Thanks, O Great Ones, for the wealth of information you provide.


----------



## XtremeRevolution (Jan 19, 2012)

Mobil 1 ESP is suitable for the CTD, not their off the shelf oil, and not EP. It has to say ESP on the bottle. 

AMSOIL's oils are group 5 based, true synthetics. They have been making synthetic oils for longer than anyone has, and longer than many companies combined. They started in 1972. Mobil 1 didn't start making synthetics till 1974, and even those got off to a rocky start. Therefore, they are not just "a fad." You don't have to like it, but all of the technical data out there places them quite a ways above anything Mobil 1 has to offer with their Group 3 oils. Most of this community will validate these statements as true. 

Both oils will serve your purposes.


----------



## revjpeterson (Oct 2, 2013)

If you look into the oils and prices, AMSOil really makes sense for our Cruze Diesels. I'm normally a pretty loyal Valvoline customer, and I still have Valvoline MaxLife Synthetic in my other vehicles, but the Cruze Diesel gets the AMSOil Low-SAPS 5w-30 European. I looked into getting the Valvoline Low-SAPS Diesel oils online, and also the Dexos2-approved Castrol Edge and Mobil1 ESP and Super 3000. I'm only paying $5 more per 5L jug for my AMSOil than I would have paid for ordering the Castrol/Mobil/Valvoline oils online, and I can get it locally, which none of the other oils are available locally where I live. 

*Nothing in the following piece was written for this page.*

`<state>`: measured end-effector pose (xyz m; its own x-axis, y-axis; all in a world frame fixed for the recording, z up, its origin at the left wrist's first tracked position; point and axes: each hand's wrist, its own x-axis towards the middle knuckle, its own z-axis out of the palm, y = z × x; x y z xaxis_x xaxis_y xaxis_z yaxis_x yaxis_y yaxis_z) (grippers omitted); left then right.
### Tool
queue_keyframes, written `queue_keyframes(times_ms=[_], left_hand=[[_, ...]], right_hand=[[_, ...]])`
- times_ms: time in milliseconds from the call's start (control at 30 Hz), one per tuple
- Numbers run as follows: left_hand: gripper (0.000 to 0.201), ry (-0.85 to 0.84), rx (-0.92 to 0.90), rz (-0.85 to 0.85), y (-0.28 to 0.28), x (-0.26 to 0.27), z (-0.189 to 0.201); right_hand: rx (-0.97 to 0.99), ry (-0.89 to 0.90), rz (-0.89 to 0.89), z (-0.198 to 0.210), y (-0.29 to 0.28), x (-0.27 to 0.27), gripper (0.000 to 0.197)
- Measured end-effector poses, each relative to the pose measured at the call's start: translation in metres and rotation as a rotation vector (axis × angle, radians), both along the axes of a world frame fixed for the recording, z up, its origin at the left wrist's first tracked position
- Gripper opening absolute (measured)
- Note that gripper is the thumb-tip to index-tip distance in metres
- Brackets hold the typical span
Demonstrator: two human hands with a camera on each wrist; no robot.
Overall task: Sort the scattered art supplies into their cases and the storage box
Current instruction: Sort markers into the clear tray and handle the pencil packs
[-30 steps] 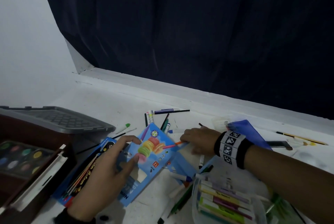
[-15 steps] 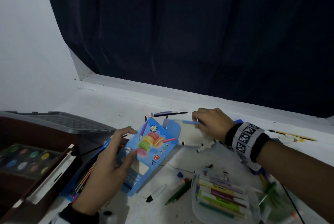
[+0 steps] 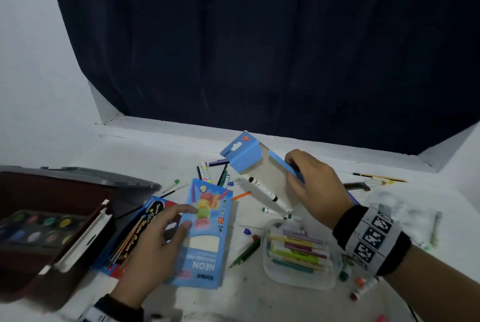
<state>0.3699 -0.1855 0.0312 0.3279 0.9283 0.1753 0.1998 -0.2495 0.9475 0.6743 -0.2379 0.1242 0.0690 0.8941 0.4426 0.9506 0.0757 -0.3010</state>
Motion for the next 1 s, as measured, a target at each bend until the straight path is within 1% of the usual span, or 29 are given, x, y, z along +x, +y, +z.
queue_keyframes(times_ms=[100, 133, 267, 367, 433, 500, 567, 600, 633, 733, 767, 833, 900, 1000], left_hand=[[0.017, -0.052, -0.184, 0.027, -0.005, -0.005, -0.012], [0.018, -0.048, -0.215, 0.028, -0.007, -0.007, -0.016], [0.030, 0.059, -0.215, 0.021, -0.016, -0.020, -0.023], [0.040, 0.202, -0.155, -0.019, -0.020, -0.033, -0.025], [0.046, 0.328, -0.109, -0.067, -0.022, -0.040, -0.026], [0.044, 0.414, -0.103, -0.137, -0.026, -0.044, -0.024], [0.039, 0.483, -0.080, -0.205, -0.027, -0.046, -0.021], [0.034, 0.510, -0.053, -0.234, -0.027, -0.046, -0.018], [0.031, 0.528, -0.014, -0.248, -0.026, -0.045, -0.016], [0.026, 0.543, 0.082, -0.221, -0.019, -0.039, -0.015], [0.026, 0.556, 0.119, -0.226, -0.015, -0.038, -0.017], [0.037, 0.666, 0.198, -0.287, -0.006, -0.035, -0.022], [0.058, 0.831, 0.270, -0.405, 0.001, -0.028, -0.024], [0.087, 1.029, 0.277, -0.580, 0.005, -0.012, -0.017]], right_hand=[[-0.023, 0.022, -0.029, -0.006, -0.009, -0.007, 0.006], [-0.035, 0.019, -0.042, -0.008, -0.010, -0.009, 0.008], [-0.104, 0.048, -0.105, -0.016, 0.002, -0.012, 0.015], [-0.100, 0.025, -0.081, -0.012, 0.010, -0.016, 0.018], [-0.115, -0.096, -0.045, -0.005, 0.012, -0.019, 0.024], [-0.095, -0.236, 0.020, -0.002, 0.015, -0.018, 0.034], [-0.092, -0.351, 0.101, -0.011, 0.022, -0.014, 0.044], [-0.074, -0.391, 0.110, -0.018, 0.025, -0.012, 0.047], [-0.071, -0.406, 0.101, -0.021, 0.026, -0.010, 0.048], [-0.029, -0.357, 0.093, -0.023, 0.027, -0.011, 0.043], [-0.018, -0.341, 0.104, -0.024, 0.028, -0.011, 0.044], [-0.015, -0.283, 0.109, -0.024, 0.028, -0.013, 0.051], [0.009, -0.181, 0.071, -0.022, 0.026, -0.012, 0.051], [0.022, -0.014, 0.043, -0.015, 0.016, -0.012, 0.049]])
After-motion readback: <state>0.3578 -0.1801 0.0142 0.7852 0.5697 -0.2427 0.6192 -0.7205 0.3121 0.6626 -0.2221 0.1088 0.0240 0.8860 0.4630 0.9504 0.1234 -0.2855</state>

The big thing with these Cruze Diesels is that it has to be Low-SAPS (or some Mid-SAPS oils like the AMSOil 5w-40 European). Otherwise, a full-SAPS oil will clog and foul your emissions equipment and cost a ton to remedy. It also has to meet or exceed the Dexos2 spec or ACEA C3 spec on the other properties of the oil, but the Low/Mid-SAPS requirement is the #1 thing with these engines and their emissions equipment. 

In summary, don't write off the AMSOil for this particular engine, even if you don't buy into its benefits in general or for gasoline engines. For this particular engine and its needs, you can get the AMSOil for equal or barely more than the standard retail oils, and you will know it is the right thing for your engine.


----------



## Tomko (Jun 1, 2013)

I personally don't use Amsoil - but I can tell you that it's no fad. 

But Royal Purple is a fad.


----------